- **Work request**
Check each line of the data for "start" and select those that have it.
╭─ Recorded data
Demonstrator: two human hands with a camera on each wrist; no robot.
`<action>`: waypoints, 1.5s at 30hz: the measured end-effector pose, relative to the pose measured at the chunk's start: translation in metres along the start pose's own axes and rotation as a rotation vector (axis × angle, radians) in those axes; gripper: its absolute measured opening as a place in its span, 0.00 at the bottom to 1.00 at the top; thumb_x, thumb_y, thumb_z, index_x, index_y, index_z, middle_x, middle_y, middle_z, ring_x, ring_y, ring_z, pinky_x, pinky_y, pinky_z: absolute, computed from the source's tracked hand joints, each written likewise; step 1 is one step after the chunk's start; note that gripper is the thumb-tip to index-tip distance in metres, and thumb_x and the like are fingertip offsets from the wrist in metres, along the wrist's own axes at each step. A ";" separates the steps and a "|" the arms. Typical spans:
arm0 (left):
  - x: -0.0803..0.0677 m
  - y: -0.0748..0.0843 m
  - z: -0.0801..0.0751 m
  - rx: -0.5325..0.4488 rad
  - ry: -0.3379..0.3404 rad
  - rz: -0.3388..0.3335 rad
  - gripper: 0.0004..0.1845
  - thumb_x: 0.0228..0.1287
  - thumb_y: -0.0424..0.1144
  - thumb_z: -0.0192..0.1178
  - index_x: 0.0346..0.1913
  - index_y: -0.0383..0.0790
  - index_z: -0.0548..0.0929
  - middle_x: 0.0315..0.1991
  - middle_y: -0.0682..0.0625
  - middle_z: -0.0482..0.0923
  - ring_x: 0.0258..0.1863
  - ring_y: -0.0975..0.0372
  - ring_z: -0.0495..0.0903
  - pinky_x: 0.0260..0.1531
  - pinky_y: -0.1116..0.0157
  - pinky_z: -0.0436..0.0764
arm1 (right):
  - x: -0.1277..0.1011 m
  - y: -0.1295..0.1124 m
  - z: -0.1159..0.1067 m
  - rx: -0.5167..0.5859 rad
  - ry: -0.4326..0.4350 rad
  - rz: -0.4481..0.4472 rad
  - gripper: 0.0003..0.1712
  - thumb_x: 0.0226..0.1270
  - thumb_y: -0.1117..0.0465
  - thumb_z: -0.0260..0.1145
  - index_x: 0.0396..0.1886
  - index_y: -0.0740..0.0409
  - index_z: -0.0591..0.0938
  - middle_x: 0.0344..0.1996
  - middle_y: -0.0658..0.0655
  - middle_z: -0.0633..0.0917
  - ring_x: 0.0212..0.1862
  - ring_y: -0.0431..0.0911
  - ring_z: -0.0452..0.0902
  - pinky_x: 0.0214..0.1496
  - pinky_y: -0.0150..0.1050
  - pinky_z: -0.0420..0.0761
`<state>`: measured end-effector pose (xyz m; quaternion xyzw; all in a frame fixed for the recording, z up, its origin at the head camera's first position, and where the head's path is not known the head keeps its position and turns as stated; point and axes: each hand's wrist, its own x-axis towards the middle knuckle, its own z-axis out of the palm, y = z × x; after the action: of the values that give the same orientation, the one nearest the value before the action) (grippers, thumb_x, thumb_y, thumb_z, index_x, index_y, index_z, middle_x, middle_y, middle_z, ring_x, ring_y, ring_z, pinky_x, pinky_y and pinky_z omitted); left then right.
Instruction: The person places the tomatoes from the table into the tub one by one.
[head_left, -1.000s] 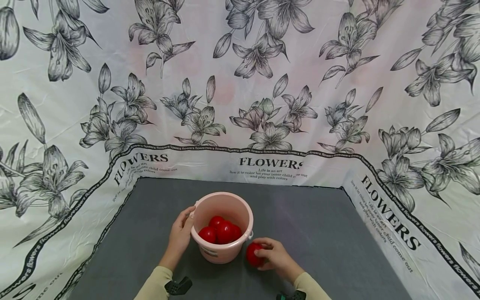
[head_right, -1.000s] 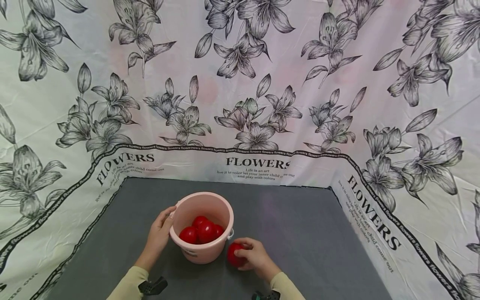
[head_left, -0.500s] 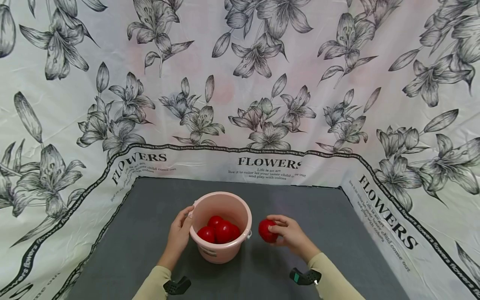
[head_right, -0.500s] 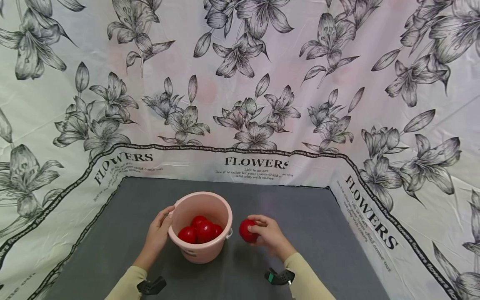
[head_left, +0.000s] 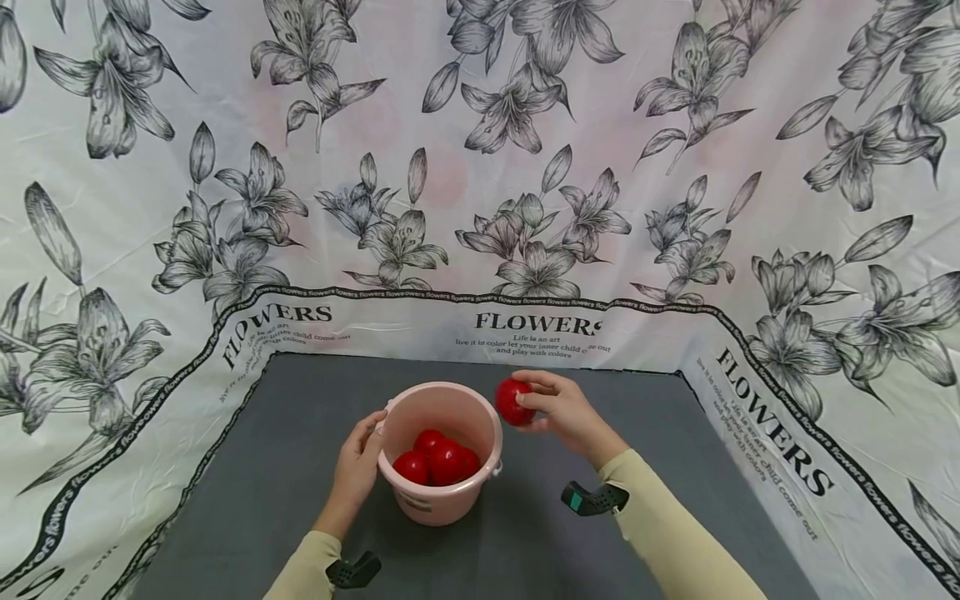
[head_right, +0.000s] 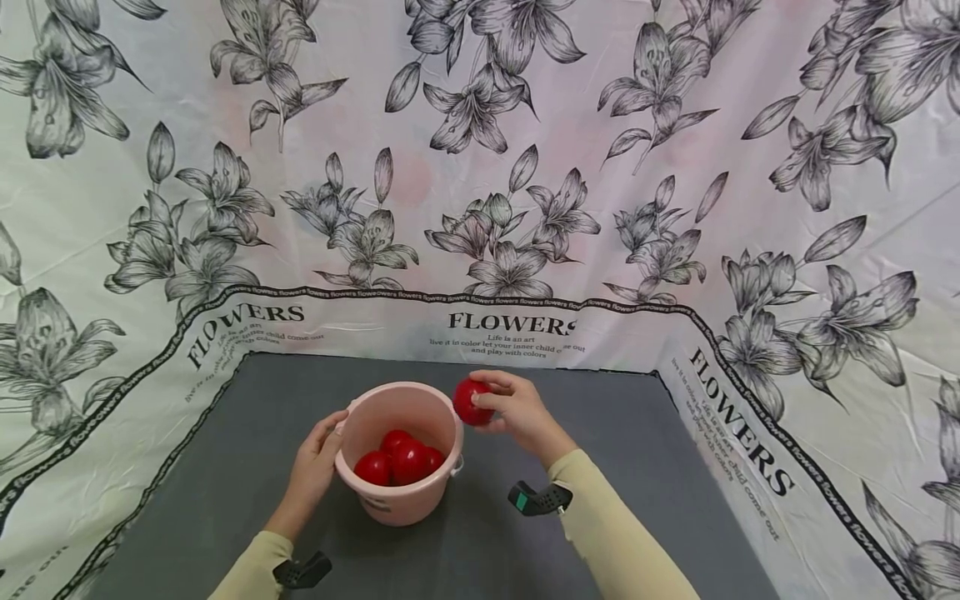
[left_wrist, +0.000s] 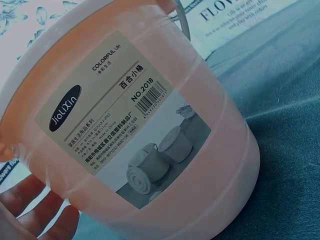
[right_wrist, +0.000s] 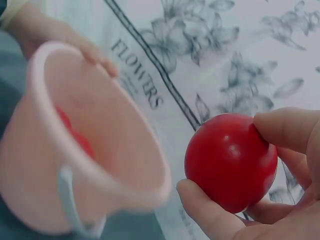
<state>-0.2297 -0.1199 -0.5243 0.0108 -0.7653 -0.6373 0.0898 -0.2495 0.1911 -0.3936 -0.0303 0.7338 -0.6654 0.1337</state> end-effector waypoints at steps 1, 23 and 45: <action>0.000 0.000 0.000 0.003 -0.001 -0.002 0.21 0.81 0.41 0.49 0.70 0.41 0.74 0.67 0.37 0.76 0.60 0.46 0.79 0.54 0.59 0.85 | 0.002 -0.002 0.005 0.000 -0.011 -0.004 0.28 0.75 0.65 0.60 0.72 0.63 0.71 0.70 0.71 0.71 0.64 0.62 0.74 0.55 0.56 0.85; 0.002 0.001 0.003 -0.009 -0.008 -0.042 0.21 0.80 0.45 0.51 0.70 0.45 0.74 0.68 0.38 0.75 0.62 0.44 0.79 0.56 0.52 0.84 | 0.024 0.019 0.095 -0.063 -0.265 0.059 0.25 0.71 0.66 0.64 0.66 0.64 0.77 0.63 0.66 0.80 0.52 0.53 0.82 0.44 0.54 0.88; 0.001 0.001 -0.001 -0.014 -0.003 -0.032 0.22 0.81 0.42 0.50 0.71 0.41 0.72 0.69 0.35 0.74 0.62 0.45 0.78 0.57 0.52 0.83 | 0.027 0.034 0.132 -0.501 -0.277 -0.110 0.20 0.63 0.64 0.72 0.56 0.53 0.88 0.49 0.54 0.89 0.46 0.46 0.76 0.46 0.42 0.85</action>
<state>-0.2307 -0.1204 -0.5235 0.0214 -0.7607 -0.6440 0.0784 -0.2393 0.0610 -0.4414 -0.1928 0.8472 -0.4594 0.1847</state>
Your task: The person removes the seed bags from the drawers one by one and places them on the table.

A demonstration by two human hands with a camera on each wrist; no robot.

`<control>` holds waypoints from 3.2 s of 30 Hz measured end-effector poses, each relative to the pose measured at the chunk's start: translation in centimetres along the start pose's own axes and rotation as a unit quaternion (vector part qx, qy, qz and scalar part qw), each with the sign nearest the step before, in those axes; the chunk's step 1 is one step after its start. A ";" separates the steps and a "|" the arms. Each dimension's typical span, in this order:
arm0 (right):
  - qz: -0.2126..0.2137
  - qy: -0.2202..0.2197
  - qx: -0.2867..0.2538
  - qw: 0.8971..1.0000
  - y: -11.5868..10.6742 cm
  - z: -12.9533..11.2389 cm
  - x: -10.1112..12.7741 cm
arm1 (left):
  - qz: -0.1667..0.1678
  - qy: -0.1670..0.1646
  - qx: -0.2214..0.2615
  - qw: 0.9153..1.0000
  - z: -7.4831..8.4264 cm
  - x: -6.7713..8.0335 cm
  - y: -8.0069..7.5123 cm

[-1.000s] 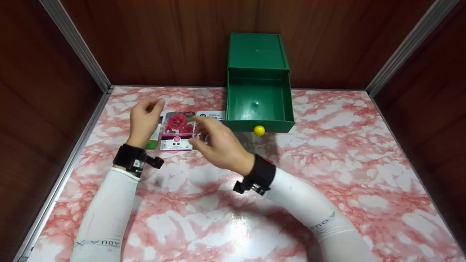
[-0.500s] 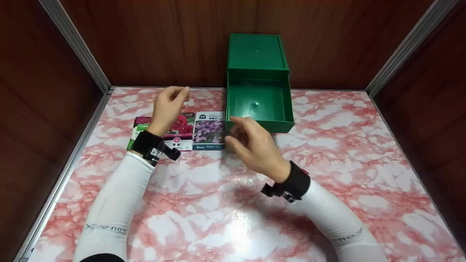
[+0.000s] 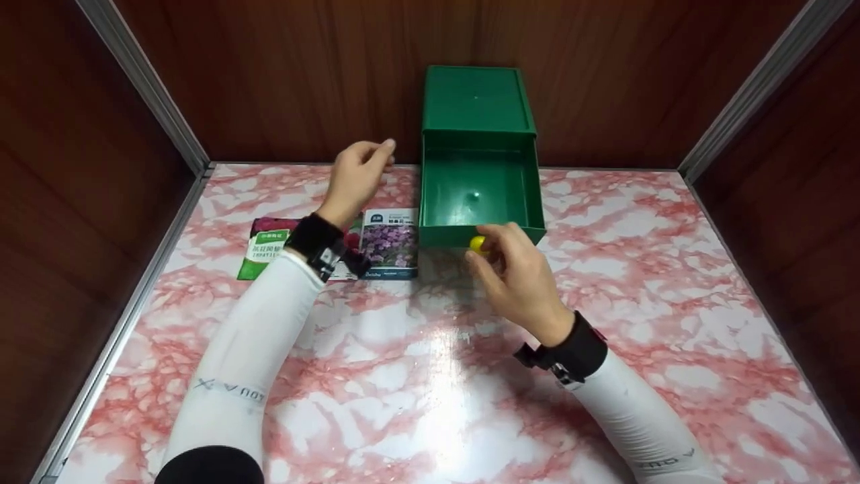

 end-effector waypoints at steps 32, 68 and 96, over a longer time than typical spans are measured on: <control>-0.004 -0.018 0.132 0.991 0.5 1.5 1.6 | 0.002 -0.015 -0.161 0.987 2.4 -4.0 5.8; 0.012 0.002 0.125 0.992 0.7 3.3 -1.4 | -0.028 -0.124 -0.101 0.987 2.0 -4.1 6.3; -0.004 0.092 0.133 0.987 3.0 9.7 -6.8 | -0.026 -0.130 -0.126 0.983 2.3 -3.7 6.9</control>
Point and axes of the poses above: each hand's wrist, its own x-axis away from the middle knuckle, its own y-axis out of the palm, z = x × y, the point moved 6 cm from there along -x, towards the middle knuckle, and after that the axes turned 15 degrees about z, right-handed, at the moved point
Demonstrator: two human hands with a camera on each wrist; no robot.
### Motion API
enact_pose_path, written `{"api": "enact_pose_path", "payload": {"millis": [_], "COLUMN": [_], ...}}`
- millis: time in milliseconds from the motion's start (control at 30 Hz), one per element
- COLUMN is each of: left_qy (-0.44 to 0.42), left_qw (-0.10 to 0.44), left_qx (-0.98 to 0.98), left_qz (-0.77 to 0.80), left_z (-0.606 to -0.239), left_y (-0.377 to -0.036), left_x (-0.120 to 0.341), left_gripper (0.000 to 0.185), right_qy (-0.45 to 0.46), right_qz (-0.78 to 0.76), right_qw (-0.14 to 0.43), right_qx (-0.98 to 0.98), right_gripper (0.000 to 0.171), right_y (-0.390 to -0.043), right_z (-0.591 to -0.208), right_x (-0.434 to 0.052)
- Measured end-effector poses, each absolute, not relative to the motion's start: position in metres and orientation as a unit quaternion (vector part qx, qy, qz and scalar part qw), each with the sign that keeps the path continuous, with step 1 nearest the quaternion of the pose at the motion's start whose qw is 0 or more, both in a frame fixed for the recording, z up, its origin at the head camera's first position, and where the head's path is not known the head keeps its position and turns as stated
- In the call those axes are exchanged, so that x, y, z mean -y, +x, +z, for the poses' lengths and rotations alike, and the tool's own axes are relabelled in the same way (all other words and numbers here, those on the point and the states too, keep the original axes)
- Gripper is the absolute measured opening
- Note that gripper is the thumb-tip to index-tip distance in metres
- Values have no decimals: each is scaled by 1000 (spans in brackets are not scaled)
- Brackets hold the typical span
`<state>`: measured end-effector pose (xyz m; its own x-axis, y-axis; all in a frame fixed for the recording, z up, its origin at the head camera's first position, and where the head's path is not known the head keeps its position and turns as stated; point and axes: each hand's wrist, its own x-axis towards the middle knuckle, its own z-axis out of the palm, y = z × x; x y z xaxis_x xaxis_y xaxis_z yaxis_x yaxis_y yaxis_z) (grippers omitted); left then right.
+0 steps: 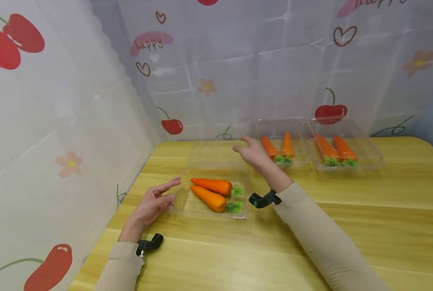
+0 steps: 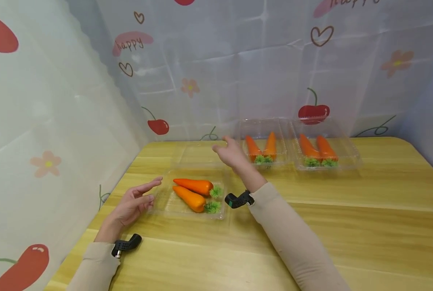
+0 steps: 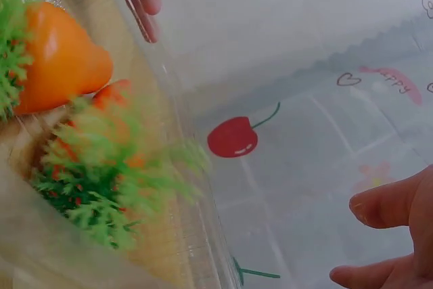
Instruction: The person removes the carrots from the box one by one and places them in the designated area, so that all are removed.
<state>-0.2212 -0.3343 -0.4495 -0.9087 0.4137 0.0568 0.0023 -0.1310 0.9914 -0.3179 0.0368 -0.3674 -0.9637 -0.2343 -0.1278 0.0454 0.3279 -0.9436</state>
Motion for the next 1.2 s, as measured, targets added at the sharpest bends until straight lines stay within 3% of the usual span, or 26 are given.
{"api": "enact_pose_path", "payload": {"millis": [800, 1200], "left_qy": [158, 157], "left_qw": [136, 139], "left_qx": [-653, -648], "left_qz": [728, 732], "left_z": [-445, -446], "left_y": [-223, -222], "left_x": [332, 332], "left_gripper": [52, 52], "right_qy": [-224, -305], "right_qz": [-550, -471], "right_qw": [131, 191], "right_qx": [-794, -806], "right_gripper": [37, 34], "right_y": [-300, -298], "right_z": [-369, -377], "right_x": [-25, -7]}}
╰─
- **Answer space**
`<action>`: waypoints, 1.5s at 30hz: the measured end-effector pose, relative to the pose measured at the chunk's start: translation in metres along the start pose's own axes and rotation as a rotation vector (axis × angle, radians) in those axes; gripper: its absolute measured opening as a place in its span, 0.00 at the bottom to 1.00 at the top; thumb_x, thumb_y, thumb_z, index_x, index_y, index_z, middle_x, middle_y, middle_z, ring_x, ring_y, ring_z, pinky_x, pinky_y, pinky_z: absolute, computed from the source's tracked hand joints, each written likewise; step 1 is one step after the chunk's start; note that gripper is the thumb-tip to index-tip distance in metres, and thumb_x and the like are fingertip offsets from the wrist in metres, along the wrist's own axes at each step. A ";" separates the steps and a "|" the arms. Typical spans:
`<control>` holds waypoints from 3.2 s of 30 Hz measured end-effector poses, each relative to the pose measured at the chunk's start: translation in centimetres along the start pose's own axes and rotation as a unit quaternion (vector part qx, qy, qz and scalar part qw), each with the sign nearest the step before, in those axes; the chunk's step 1 is one step after its start. A ";" separates the steps and a "|" the arms. Each dimension's typical span, in this order:
- millis: time in milliseconds from the motion's start (control at 30 Hz), one per element
- Measured end-effector poses, each absolute, not relative to the motion's start: position in metres and orientation as a unit quaternion (vector part qx, qy, qz and scalar part qw), each with the sign that keeps the path continuous, with step 1 nearest the quaternion of the pose at the motion's start whose qw is 0 or more, both in a frame fixed for the recording, z up, its origin at the head camera's first position, and where the head's path is not known the head keeps its position and turns as stated

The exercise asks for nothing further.